Social enterprises operate under the same structures as most businesses would. They can be sole proprietorships, partnerships, LLC’s, corporations or s-corps. From a legal standpoint they are just another businesses. What makes them special though is the “social” aspect of why they are in business. The social good that comes out of their business is one of the primary goals of the business. Does this mean it should take priority over revenue? No. To be a successful social entrepreneur there has to be a revenue stream in order to sustain the business. Unlike non-profits who often have sponsors, ties to larger foundations for funding, and receive huge tax breaks, social enterprises must turn a profit in order to stay in business. “Profits are to business as breathing is to life. Breathing is essential to life, but is not the purpose for living. Similarly, profits are essential for the existence of the corporation, but they are not the reason for its existence” – Dennise Bakke
The one problem social entrepreneurs come across is finding the needed capital to start their business. Traditional capital sources tend to cringe at the idea of a business whose primary goal is not to increase profits to their maximum, but instead, take part of that profit and turn it into social equity. Traditional financial institutions are in business to create a financial return on investment. When you offer them a return comprised of both social capital and financial gain they have a hard time measuring the social capital and are less likely to commit to something that obscure.

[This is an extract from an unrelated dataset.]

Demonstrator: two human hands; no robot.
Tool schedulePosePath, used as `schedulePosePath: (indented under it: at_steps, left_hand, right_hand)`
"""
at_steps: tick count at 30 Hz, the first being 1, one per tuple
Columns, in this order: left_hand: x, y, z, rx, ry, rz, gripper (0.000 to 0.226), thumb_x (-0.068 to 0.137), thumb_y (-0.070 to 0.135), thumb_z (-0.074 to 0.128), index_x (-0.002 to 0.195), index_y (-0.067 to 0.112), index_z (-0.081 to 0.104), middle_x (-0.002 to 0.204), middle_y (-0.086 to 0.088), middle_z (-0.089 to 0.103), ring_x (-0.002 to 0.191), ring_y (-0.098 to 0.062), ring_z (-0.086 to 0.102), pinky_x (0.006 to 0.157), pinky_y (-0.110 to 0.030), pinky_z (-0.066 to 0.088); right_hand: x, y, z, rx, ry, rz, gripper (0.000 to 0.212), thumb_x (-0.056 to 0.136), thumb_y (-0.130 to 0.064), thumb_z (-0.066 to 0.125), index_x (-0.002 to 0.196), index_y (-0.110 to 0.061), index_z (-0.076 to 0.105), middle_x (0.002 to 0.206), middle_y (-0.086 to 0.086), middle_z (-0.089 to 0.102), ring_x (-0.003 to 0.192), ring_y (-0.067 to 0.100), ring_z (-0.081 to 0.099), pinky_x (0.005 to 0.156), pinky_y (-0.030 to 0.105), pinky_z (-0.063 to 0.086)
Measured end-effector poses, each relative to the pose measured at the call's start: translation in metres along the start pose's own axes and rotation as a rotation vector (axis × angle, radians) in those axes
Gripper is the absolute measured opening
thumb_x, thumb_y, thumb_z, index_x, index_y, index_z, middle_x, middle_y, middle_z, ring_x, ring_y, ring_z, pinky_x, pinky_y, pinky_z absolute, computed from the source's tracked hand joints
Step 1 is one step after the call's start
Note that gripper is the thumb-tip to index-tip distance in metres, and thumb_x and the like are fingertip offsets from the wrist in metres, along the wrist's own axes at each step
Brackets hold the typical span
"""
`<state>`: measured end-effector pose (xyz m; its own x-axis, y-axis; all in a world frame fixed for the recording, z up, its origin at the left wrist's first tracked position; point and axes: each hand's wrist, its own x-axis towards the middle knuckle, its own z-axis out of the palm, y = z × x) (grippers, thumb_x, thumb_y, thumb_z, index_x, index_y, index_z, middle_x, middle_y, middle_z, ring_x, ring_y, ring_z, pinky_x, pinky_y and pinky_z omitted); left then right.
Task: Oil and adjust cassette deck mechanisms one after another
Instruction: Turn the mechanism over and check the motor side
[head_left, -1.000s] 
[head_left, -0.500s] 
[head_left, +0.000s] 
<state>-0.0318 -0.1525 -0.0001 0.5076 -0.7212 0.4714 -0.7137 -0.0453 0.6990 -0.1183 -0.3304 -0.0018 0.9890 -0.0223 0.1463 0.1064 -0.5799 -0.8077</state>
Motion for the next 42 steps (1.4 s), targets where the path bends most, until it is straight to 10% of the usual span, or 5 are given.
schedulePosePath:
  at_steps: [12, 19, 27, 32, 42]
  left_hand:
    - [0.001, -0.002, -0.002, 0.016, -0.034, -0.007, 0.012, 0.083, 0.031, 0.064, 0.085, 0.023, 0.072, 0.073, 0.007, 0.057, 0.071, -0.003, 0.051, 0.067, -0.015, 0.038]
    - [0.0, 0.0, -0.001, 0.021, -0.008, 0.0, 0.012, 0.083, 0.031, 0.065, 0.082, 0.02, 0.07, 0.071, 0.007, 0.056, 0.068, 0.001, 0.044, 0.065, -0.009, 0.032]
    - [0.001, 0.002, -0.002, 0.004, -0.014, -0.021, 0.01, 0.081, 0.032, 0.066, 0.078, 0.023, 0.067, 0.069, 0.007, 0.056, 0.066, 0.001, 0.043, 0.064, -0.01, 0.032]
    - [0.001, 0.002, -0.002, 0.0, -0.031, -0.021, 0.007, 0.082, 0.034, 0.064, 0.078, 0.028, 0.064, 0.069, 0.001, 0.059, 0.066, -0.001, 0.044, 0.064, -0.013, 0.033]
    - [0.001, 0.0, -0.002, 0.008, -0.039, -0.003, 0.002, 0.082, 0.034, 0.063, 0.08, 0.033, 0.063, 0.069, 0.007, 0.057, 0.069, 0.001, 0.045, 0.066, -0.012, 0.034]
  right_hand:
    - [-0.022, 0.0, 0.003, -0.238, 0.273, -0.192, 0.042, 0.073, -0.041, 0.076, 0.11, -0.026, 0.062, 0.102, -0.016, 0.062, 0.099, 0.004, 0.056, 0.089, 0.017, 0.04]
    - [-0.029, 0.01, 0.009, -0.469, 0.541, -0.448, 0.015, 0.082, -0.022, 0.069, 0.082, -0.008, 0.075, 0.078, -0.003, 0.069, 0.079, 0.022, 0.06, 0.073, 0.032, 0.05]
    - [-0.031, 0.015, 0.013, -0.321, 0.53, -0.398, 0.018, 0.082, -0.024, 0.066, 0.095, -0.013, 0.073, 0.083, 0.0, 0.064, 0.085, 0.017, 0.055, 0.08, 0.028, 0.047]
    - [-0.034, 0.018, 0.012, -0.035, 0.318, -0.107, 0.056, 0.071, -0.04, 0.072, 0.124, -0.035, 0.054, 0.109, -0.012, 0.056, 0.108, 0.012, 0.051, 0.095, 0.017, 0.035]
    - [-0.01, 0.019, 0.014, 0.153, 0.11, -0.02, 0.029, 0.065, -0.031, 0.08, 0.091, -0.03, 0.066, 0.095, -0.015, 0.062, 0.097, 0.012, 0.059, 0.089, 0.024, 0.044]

For those social entrepreneurs having problems securing funding to get their venture off the ground, the one common alternative is crowd funding, which is a good match for social entrepreneurs because it ties in a social aspect to raising capital. It allows the everyday citizen to invest personal capital (as low as $10) into a new business. These “micro financiers” are now doing social good with the possibility of getting a return on their investment. Their return can be a % of the company’s revenue or a product that they produce. It allows the everyday citizen to invest in these social minded businesses to better the world and get a little something in return as a thank you.
Social entrepreurship is gaining in popularity and is a large topic of discussion in Universities throughout the U.S. With the ability to create a sustainable business while at the same time creating good for the world, social enterprise may soon be a viable route for many graduates.